APEPE pede à Câmara Municipal suspensão do concurso de publicidade exterior em Lisboa

Por a 4 de Abril de 2017
Nuno Fialho, presidente da APEPE

Nuno Fialho, presidente da APEPE

Numa carta aberta enviada a Fernando Medina, presidente da Câmara Municipal de Lisboa, a que o M&P teve acesso, a Associação Portuguesa das Empresas de Publicidade Exterior (APEPE) pediu esta terça-feira a suspensão do concurso para a concessão da publicidade exterior na cidade.

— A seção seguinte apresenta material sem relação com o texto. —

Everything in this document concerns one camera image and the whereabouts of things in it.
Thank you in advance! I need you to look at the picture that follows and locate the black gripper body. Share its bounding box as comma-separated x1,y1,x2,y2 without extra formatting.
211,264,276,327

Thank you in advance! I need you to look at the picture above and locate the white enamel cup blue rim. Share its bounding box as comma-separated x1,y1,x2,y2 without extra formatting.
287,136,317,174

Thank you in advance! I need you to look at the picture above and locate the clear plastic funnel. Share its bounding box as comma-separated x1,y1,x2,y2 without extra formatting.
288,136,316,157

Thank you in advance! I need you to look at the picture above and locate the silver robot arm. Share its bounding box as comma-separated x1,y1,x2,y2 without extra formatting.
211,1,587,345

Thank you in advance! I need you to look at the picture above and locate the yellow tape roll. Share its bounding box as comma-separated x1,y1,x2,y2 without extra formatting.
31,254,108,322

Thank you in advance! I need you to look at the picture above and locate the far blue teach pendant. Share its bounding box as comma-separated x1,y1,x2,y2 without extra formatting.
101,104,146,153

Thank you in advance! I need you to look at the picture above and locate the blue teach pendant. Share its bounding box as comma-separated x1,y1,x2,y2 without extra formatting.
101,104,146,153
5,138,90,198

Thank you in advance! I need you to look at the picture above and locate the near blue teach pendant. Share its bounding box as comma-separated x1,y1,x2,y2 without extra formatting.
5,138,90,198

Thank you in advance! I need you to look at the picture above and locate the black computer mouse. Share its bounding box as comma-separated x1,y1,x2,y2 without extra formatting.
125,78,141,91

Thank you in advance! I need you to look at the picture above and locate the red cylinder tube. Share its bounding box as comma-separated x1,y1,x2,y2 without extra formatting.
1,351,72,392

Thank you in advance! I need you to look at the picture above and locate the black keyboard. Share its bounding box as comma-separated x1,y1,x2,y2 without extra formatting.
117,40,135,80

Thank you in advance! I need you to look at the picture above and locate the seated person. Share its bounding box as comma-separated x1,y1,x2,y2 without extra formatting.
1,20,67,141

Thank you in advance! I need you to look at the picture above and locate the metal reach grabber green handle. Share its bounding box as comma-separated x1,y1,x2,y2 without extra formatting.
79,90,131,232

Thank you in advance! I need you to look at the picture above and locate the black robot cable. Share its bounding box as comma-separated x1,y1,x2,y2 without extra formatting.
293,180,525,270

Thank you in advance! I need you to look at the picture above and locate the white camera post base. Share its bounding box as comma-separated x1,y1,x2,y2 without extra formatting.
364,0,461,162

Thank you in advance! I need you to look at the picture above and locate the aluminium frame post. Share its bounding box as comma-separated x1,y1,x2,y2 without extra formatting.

Esperado há quase dois anos desde o momento em que o contrato anterior, válido por duas décadas, chegou ao fim, o concurso agora a decorrer é considerado “pouco democrático” pela associação que representa as empresas do sector, que diz ver o processo “com muita preocupação e consternação”. “Solicitamos que vossa Exa. suspenda de imediato o concurso de publicidade exterior em Lisboa, de forma a ter em conta algumas sugestões que pretendemos dar como contributo”, pode ler-se na carta dirigida a Fernando Medina, onde o presidente da associação, Nuno Fialho, pede uma reunião “com carácter de urgência”.

Em declarações ao M&P no âmbito de um artigo especial dedicado ao sector outdoor a publicar na edição desta semana, Nuno Fialho considera que o valor mínimo apontado pelo caderno de encargos determina, desde logo, que esse seja o único argumento para ganhar o concurso. O presidente da associação acredita que o vencedor será sempre “uma empresa com uma grande capacidade financeira para conseguir pagar mais de seis milhões de euros por ano, para além do investimento nos meios, do consumo energético e das contrapartidas para o município e ainda conseguir rentabilizar todo o investimento realizado”. “Existirá mercado com capacidade de aceitar valores de publicidade exterior que repercutam o investimento que a empresa que ganhe o concurso terá de pagar anualmente, para além dos outros custos de investimento?”, questiona Nuno Fialho.

“Depois de as empresas aguardarem tantos anos pela saída deste concurso, é como muita preocupação e consternação que vimos o formato deste concurso”, afirma o responsável, deixando claro que “a APEPE não concorda com este formato pouco democrático do concurso”. Isto porque, nas palavras do presidente da associação, “ao nível de concorrência, o concurso deixa muito a desejar pois está feito apenas para que as grandes empresas e multinacionais possam concorrer”, além de que, lamenta, “apenas uma empresa ou duas ficará com o total da publicidade em Lisboa por 15 anos”. “Com base em dados de 2014, as empresas que directa e indirectamente operam em publicidade exterior em Portugal totalizam 570 empresas, por que é que só uma empresa ou duas é que ficarão com o exclusivo da publicidade exterior em Lisboa por 15 anos?”, questiona.

Há mais questões que o concurso levanta, reforça Nuno Filho ao M&P e na missiva enviada a Fernando Medina: “As pequenas e médias empresas que até então tinham meios em Lisboa, com este concurso ficam vedadas de poderem concorrer pois não têm capacidade financeira? O que acontecerá às empresas que assim se vêm impossibilitadas de poderem ter meios publicitários em Lisboa? Reduzem pessoal? Encerram?”. Nuno Fialho alerta para o facto de que “o município de Lisboa não pode só procurar receita a qualquer custo para encaixar uns bons milhões por ano, o que poderá custar à economia do país, com desemprego e o encerramento de empresas”.